Despite the executions of the previous emperor and his dynastic successors, Phocas remained in a precarious position, which led him to devote his energy to purging enemies and destroying conspiracies. The Sassanian Empire launched an invasion of the eastern provinces of the empire.

During his reign, the Balkan frontier remained stable. He concluded a treaty with the Avars in 604, though warfare flared up again as a consequence of the Heraclian rebellion in 609.
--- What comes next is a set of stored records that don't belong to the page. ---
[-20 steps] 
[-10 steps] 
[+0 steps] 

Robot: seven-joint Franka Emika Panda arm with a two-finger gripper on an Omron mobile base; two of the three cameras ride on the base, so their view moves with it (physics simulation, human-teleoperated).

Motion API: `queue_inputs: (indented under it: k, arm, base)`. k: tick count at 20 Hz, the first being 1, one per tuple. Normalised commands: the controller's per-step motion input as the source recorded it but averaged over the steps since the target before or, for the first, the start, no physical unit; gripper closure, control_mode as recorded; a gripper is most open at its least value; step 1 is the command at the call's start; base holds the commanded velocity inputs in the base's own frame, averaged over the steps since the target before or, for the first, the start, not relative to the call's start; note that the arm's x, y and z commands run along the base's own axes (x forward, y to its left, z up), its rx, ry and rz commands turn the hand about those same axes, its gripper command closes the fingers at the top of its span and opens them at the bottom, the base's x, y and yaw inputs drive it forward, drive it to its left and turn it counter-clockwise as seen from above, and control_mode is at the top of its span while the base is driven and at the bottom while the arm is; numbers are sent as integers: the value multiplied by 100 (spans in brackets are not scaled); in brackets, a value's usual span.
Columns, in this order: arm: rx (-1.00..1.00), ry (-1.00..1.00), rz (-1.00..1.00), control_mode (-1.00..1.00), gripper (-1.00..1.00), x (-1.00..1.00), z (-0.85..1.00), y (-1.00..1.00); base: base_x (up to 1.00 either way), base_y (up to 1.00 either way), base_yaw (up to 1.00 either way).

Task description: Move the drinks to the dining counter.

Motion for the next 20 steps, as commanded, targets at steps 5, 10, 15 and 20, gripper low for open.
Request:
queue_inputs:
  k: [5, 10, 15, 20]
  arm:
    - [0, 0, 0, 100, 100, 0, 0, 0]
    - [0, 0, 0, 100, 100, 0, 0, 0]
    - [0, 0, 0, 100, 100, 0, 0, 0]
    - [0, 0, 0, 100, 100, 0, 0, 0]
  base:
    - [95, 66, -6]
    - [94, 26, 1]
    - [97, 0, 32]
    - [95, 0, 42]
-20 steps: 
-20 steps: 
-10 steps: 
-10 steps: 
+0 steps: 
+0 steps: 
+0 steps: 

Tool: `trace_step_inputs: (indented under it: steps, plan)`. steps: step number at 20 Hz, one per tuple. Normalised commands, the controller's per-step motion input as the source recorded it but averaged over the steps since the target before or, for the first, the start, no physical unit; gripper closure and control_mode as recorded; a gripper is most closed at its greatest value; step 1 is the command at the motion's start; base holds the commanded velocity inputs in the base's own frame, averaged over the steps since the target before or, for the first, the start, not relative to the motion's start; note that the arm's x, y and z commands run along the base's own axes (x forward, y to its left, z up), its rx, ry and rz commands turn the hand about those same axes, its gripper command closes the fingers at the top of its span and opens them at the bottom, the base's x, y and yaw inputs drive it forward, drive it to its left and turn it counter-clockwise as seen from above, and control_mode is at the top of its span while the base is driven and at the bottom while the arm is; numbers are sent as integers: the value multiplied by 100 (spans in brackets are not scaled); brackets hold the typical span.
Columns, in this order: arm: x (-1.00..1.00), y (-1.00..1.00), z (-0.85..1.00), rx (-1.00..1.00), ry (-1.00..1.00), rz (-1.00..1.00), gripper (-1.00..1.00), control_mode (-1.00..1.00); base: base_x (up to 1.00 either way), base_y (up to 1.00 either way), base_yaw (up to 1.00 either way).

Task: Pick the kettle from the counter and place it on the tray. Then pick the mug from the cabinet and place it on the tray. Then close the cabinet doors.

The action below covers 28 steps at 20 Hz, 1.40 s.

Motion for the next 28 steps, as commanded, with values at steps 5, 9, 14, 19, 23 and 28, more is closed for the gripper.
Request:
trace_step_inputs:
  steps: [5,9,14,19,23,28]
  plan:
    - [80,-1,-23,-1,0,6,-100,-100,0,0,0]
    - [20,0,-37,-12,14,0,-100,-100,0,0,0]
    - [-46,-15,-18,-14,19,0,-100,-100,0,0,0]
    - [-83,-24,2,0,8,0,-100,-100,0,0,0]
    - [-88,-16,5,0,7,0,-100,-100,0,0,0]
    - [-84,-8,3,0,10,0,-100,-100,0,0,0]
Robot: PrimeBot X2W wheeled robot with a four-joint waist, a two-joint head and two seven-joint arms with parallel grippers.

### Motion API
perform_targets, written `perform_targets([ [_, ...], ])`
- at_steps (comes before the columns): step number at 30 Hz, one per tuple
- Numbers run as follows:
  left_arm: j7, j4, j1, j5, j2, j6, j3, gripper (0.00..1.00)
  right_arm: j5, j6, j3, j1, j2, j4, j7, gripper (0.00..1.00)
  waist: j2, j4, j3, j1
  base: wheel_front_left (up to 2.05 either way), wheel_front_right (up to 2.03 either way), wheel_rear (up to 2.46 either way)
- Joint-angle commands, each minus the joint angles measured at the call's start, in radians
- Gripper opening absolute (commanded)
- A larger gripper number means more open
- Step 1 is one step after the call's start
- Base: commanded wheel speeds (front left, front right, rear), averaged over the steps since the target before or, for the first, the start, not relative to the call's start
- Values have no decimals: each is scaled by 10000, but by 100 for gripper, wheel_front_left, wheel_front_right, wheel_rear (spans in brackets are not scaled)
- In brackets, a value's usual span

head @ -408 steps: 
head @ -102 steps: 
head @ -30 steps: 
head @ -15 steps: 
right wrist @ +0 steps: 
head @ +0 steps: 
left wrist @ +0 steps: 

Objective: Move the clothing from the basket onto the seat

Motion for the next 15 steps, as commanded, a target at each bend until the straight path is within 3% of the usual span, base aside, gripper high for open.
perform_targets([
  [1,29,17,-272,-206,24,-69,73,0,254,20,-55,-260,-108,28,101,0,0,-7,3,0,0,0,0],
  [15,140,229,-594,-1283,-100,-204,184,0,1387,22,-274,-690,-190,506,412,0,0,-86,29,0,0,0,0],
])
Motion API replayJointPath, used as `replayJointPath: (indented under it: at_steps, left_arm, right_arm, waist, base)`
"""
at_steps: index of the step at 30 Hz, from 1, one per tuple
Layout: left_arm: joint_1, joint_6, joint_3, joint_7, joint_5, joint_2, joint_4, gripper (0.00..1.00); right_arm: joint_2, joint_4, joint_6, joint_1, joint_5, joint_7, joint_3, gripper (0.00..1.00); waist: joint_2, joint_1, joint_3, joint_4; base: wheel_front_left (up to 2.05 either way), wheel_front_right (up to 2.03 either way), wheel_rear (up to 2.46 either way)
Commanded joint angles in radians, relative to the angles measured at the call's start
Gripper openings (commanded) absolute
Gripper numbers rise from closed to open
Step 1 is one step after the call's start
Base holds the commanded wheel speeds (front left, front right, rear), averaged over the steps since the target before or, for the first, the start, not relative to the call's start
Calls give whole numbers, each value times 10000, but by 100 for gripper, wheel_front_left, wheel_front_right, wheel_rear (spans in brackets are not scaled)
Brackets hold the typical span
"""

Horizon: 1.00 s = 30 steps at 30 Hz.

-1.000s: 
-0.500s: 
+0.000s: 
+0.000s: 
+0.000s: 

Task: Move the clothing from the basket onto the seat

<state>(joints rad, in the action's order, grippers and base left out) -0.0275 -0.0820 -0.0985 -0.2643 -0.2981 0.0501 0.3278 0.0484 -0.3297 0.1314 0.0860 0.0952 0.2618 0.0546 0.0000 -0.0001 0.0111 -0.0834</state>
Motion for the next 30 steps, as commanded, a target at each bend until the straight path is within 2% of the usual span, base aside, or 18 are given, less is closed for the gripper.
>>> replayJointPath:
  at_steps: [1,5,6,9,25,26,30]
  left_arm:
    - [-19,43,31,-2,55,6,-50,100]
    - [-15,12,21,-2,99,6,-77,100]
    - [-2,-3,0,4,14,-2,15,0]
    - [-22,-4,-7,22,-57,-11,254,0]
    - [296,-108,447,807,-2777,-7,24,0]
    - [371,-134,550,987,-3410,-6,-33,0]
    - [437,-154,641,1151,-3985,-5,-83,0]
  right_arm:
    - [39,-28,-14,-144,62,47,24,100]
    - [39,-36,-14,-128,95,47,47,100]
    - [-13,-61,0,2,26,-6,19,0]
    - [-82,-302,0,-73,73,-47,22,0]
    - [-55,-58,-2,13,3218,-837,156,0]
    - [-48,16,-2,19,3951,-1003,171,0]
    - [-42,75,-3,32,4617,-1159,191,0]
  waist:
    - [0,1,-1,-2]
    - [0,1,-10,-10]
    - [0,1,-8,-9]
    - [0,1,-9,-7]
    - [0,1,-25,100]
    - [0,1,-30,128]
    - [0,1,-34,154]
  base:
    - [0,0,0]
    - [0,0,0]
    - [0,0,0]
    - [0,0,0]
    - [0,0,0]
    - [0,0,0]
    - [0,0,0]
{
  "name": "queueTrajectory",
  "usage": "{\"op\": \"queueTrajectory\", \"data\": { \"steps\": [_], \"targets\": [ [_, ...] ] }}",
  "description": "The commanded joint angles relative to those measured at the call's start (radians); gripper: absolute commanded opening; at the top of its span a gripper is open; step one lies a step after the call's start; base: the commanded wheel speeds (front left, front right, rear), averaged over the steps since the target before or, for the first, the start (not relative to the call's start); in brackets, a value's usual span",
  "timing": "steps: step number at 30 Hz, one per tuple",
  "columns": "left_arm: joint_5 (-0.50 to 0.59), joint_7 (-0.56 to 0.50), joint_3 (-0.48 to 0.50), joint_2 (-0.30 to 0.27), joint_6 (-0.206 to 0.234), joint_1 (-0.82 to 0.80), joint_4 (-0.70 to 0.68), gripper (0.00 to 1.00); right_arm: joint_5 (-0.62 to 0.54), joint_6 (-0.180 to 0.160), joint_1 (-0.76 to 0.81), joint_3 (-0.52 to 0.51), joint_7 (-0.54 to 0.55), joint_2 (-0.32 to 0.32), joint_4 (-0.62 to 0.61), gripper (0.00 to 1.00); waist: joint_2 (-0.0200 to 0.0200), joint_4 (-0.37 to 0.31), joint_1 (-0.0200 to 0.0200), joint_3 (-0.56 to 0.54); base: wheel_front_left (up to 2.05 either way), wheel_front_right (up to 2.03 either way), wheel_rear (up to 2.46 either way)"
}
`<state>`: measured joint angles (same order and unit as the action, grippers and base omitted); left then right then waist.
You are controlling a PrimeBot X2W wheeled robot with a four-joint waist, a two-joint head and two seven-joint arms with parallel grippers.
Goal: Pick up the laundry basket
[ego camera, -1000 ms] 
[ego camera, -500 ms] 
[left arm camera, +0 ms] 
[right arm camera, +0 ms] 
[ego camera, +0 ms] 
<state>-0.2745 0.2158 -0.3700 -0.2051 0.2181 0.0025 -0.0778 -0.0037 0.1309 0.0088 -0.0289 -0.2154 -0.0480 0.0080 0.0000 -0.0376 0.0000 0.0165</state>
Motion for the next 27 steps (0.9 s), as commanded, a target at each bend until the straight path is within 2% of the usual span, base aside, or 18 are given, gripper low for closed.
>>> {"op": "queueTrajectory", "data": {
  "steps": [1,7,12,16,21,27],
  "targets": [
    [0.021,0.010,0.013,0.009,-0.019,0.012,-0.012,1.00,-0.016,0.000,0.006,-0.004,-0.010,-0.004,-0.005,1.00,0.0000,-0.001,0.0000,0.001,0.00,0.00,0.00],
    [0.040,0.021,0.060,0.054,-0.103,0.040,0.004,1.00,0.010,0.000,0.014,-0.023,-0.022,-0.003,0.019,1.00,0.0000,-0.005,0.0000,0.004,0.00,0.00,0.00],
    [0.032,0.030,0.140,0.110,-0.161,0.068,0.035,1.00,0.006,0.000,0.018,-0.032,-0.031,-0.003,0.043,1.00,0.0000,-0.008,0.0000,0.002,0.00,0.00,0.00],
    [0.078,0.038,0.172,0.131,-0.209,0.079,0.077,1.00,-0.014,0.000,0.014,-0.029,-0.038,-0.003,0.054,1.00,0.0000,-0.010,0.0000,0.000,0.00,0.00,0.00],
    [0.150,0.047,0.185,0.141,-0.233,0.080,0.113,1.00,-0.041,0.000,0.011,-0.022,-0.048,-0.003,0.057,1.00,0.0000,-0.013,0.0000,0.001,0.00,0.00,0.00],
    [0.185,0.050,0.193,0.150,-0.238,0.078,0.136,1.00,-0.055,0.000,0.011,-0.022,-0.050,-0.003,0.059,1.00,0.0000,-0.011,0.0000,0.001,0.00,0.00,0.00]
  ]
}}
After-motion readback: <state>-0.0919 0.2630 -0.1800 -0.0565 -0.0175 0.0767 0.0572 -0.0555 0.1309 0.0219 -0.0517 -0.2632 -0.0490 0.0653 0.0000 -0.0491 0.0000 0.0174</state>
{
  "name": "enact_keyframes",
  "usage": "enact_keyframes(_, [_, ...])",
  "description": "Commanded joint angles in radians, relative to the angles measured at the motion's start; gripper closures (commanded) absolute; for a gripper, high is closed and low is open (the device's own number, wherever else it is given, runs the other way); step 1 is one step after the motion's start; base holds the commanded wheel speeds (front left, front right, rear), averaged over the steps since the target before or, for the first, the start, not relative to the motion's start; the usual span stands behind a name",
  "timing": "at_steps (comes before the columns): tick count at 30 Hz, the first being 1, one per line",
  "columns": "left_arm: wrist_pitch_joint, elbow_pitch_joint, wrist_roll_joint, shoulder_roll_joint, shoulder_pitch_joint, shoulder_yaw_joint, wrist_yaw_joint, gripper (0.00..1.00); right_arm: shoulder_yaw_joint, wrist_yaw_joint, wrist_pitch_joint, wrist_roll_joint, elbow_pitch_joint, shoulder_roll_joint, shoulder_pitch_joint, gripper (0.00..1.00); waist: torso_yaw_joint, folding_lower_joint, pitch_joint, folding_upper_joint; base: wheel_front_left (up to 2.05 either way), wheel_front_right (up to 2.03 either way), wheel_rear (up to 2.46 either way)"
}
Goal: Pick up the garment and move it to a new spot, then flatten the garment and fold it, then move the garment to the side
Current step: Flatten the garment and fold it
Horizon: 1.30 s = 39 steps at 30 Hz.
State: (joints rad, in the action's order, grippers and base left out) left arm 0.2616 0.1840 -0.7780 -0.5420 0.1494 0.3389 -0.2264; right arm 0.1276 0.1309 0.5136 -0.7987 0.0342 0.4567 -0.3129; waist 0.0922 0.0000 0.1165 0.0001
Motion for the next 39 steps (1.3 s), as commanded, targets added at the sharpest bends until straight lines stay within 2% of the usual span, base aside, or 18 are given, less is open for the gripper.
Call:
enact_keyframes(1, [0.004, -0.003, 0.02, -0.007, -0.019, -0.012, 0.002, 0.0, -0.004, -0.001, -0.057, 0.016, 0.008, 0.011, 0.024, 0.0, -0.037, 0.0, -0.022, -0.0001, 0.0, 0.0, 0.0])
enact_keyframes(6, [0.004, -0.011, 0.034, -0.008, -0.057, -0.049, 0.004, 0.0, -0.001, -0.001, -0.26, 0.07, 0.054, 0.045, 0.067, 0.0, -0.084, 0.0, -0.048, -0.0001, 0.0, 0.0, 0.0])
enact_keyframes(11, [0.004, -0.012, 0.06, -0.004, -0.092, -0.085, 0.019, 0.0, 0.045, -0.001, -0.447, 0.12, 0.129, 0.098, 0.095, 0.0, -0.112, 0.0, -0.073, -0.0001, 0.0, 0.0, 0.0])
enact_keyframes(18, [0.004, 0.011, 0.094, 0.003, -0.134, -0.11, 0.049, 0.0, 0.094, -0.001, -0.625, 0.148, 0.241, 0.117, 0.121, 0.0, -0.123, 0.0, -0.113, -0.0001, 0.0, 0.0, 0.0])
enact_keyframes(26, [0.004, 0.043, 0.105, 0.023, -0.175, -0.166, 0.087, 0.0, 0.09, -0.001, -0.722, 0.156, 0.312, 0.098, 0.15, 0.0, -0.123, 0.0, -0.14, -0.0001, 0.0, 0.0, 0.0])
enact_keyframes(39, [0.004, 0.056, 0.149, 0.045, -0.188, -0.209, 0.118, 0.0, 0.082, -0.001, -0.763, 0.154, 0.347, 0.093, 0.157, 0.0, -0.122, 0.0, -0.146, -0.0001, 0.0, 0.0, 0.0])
The Sassanid Persians had formerly been at peace with Maurice as a result of a treaty they made with him in 591. After Phocas usurped and killed Maurice, the Persians invaded the empire in 603. Khosrow II had imprisoned the Byzantine ambassador sent by Phocas to announce Phocas' ascension to the throne and sent an army that managed to defeat the Byzantines and killed Germanus. Phocas proceeded to conclude peace treaties with the Avars and the Lombards, which enabled him to send troops from the Balkans to the east under the command of the palace eunuch Leontius. However, Khosrow II was able to defeat Leontius and his forces near Dara, and in the process captured many prisoners. The following year, the Persians carried out a raid at the border region unopposed, and the Byzantines were unable to stop the Persians. The Sassanids rapidly occupied the eastern provinces, leading the Magister militum per Orientem, Narses, to defect to their side. Phocas swiftly dealt with him, by inviting him to Constantinople under the promise of safe conduct, then having him burnt alive when he arrived. Though Dara was lost in connection with the revolt, Phokas was able to fight the Sasanians to a standstill until 606, with no further major strongholds falling. Between 607 and 610, the armies of Khosrow managed to slowly conquer the Mesopotamian fortresses, and by August 610, they had established a bridgehead across the Euphrates. The plague and invasions led to a poor harvest, which was exacerbated by the rebellion of the exarch of Africa Heraclius, who halted shipments of grain to Constantinople. Some historians blame the civil war between Phocas and Heraclius for the collapse of the eastern frontier in the following years.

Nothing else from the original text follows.